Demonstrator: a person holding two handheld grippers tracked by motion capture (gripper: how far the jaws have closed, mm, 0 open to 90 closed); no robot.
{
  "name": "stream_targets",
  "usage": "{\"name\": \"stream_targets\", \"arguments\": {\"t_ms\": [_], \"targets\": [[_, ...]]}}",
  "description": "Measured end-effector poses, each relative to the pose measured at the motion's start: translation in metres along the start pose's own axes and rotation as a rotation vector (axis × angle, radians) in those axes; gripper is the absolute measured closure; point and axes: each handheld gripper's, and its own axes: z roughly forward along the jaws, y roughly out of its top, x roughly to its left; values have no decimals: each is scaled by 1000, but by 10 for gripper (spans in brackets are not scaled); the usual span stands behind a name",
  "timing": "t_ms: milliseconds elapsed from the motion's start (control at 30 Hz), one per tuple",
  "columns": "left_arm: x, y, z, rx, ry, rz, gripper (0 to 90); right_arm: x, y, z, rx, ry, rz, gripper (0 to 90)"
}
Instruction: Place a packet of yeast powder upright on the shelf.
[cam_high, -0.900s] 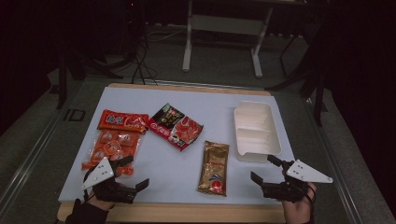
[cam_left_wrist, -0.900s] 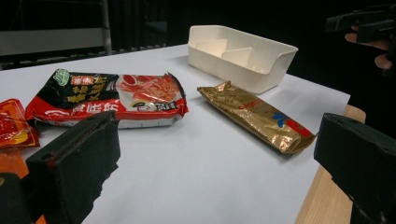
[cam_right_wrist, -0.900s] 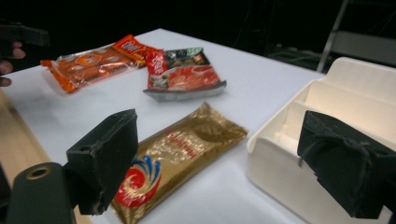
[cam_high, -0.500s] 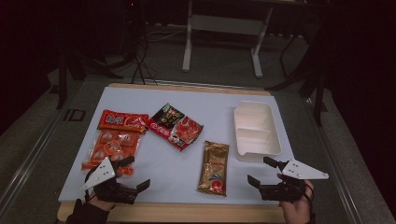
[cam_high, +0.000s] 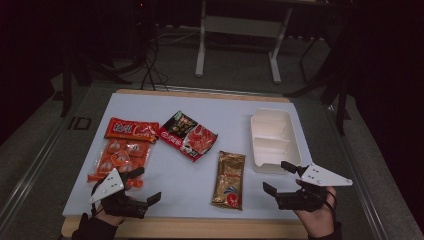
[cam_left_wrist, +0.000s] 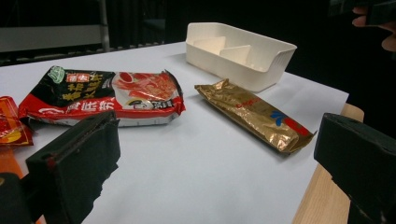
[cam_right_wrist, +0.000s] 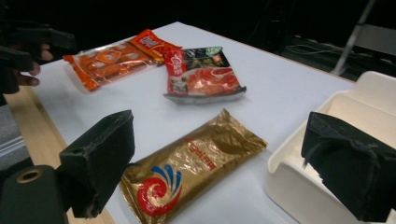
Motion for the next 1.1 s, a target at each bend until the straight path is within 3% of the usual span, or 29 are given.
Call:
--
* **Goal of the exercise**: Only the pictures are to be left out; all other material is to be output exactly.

* **Exercise answer**:
Demonstrator: a person holding two handheld grippers tracked by motion capture (gripper: how far the jaws have closed, mm, 0 open to 90 closed); no robot.
{
  "name": "stream_targets",
  "usage": "{\"name\": \"stream_targets\", \"arguments\": {\"t_ms\": [_], \"targets\": [[_, ...]]}}",
  "description": "Measured end-effector poses, each relative to the pose measured at the motion's start: translation in metres along the start pose's own axes and rotation as a rotation vector (axis × angle, radians) in those axes; gripper is the absolute measured closure; point and axes: each handheld gripper's, and its own axes: z roughly forward along the jaws, y roughly out of its top, x roughly to its left; values have no decimals: each is scaled by 1000, but by 10 for gripper (spans in brackets are not scaled); the usual span stands behind a name",
  "timing": "t_ms: milliseconds elapsed from the motion's start (control at 30 Hz), one per tuple",
  "columns": "left_arm: x, y, z, rx, ry, rz, gripper (0 to 90); right_arm: x, y, z, rx, ry, rz, gripper (0 to 90)"
}
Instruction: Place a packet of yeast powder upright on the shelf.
[cam_high, -0.900s] 
[cam_left_wrist, -0.900s] 
[cam_right_wrist, -0.900s] 
[cam_high, -0.500s] 
[cam_high, +0.000s] 
[cam_left_wrist, +0.000s] 
[cam_right_wrist, +0.000s] 
Motion for the next 1.1 s, a target at each bend until the straight path is within 3% of the usual span, or 29 are given.
Call:

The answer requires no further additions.